The Department of Finance (DOF) is seeking to impose a P10 per liter excise tax on sugar-sweetened beverages as part of the government’s comprehensive tax reform package.
“In the same way that sin taxes were implemented to safeguard public health, the DOF is seeking to impose an excise tax on sugar-sweetened beverages, which would be a uniform rate of P10 per liter regardless of whether it is in liquid or powdered form,” Finance Secretary Carlos Dominguez 3rd said in his keynote speech before the Rotary Club of Manila.
The tax would be imposed on soft drinks, soda pop, energy drinks, and sweetened teas and coffees. This is in line with a bill filed by Representatives Horacio Suansing Jr. and Estrellita Suansing.
The bill seeks to impose an excise tax of P10 on sugar sweetened beverages, which will be increased by 4 percent each year by inserting a new section in the National Internal Revenue Code. “This measure is proposed to provide additional revenue collections for our country,” according to the bill.
The bill noted 50 percent of the collections may be allocated to the General Fund, 20 percent to the Department of Health, 20 percent to the Department of Education, 3 percent to the Department of Interior and Local Government, 3 percent to the Food and Drug Administration, 2 percent to the Food and Nutrition Research Institute, and 2 percent accruing to the Bureau of Internal Revenue.
The proposed tax reform measures will be submitted by the DOF to the Congress for approval.
Dominguez said the slew of tax reforms is the linchpin of a broader reform package envisioned by the government to attack generational poverty, restore peace and order, curb armed insurgencies and transform the Philippines into a high middle-income state by the end of the Duterte presidency.
Tax reform, he said, is crucial to the task of reconfiguring the Philippine economy to attain inclusive growth because the Duterte administration needs to enhance access to opportunities for all, reduce the disparities among regions, and gird up the youth for dynamic economic roles via superior educational and healthcare systems.
Dominguez said the DOF will submit to the Congress its first package of tax reforms that aims to restructure the personal income tax rate, expand the value-added tax (VAT) base, adjust the excise taxes on petroleum and automobiles, and impose a new excise tax on sugar-sweetened beverages as a public health measure.
Reducing the personal income tax rate from 32 percent to 25 percent would be done over a two-year period, benefiting most taxpayers except the “ultra-rich” or individuals earning P5 million or more annually, Dominguez noted.
The reduction aims to align the country’s income tax rate with the rest of Southeast Asia.
To simplify the filing of taxes, the DOF will also reduce income tax brackets, the Cabinet official said.
Dominguez noted wage workers are the ultimate beneficiaries of the proposed simplified tax system and reduced personal income tax rate as a result of higher disposable incomes that will help rev up the economy.
To offset the revenue losses from the lower personal income tax rate, Dominguez said the DOF is proposing an increase in the excise taxes on fossil fuels, which will have a marginal impact on fuel costs as the government expects the current low price regime of petroleum products to continue.

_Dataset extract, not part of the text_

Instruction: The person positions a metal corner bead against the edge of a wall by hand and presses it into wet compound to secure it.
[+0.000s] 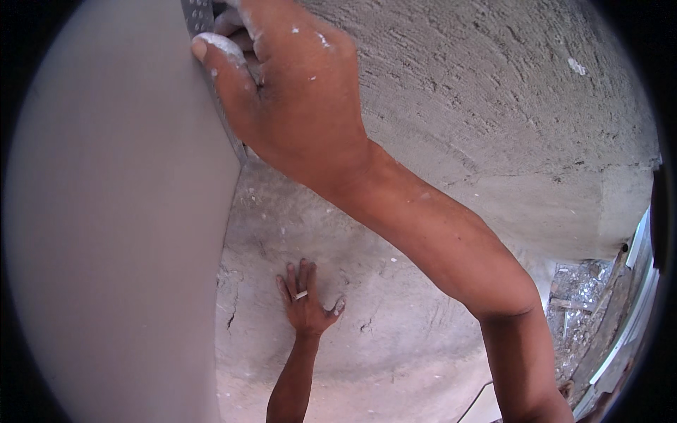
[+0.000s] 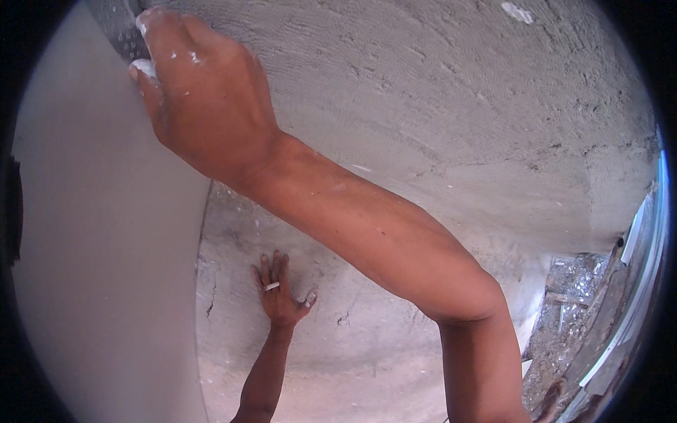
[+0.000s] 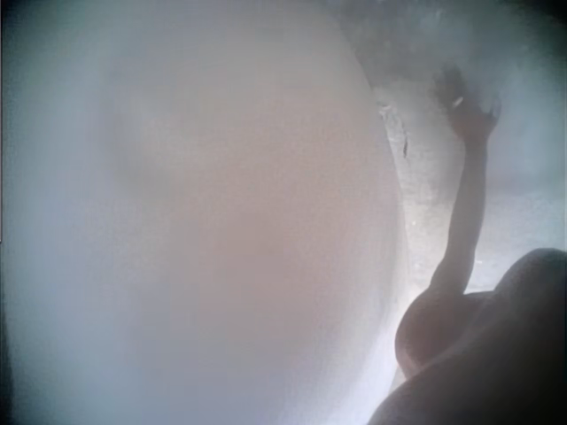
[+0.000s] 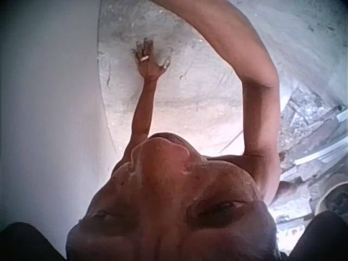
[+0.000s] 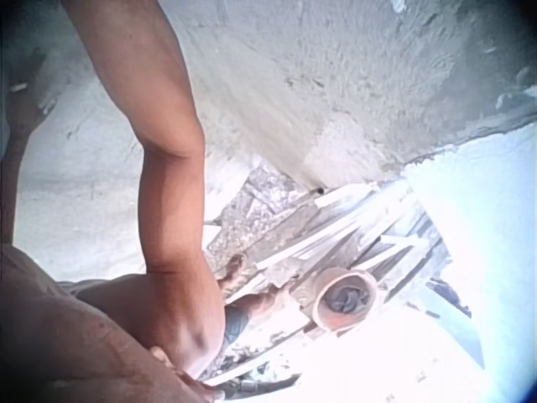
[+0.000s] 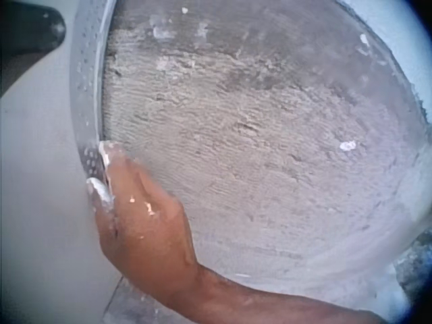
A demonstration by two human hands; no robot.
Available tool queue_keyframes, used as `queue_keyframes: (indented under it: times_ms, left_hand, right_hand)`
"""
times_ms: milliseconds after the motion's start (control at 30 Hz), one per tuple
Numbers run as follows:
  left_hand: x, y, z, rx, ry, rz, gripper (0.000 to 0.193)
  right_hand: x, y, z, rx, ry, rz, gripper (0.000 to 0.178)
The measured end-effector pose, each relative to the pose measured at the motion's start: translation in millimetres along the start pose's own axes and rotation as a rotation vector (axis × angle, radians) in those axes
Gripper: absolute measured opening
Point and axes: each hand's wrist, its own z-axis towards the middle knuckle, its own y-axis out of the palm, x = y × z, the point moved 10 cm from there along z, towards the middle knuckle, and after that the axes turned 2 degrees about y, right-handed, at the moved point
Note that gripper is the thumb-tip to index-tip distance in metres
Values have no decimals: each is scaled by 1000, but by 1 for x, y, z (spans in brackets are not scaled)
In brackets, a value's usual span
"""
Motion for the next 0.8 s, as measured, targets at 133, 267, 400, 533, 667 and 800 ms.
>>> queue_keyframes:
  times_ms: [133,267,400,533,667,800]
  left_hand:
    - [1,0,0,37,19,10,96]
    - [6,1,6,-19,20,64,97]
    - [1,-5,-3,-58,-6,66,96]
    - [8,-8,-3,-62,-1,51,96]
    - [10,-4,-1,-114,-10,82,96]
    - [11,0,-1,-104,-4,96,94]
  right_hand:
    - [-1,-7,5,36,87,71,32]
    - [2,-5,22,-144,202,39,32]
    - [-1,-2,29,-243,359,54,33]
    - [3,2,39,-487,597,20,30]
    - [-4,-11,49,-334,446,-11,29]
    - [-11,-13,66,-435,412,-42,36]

The increased tax on petroleum products would not lead to a regressive tax system, because economic studies have shown that per capita consumption of fuel hew closely to income levels. Individuals who consume these products the most are in the uppermost income tax brackets.
“It is regressive to subsidize petroleum; but it is eminently progressive to tax consumption of the product,” Dominguez said.
“To cushion the impact of the tax adjustment, we will be funding direct subsidies for the vulnerable sectors that will be affected by higher fuel prices,” he added.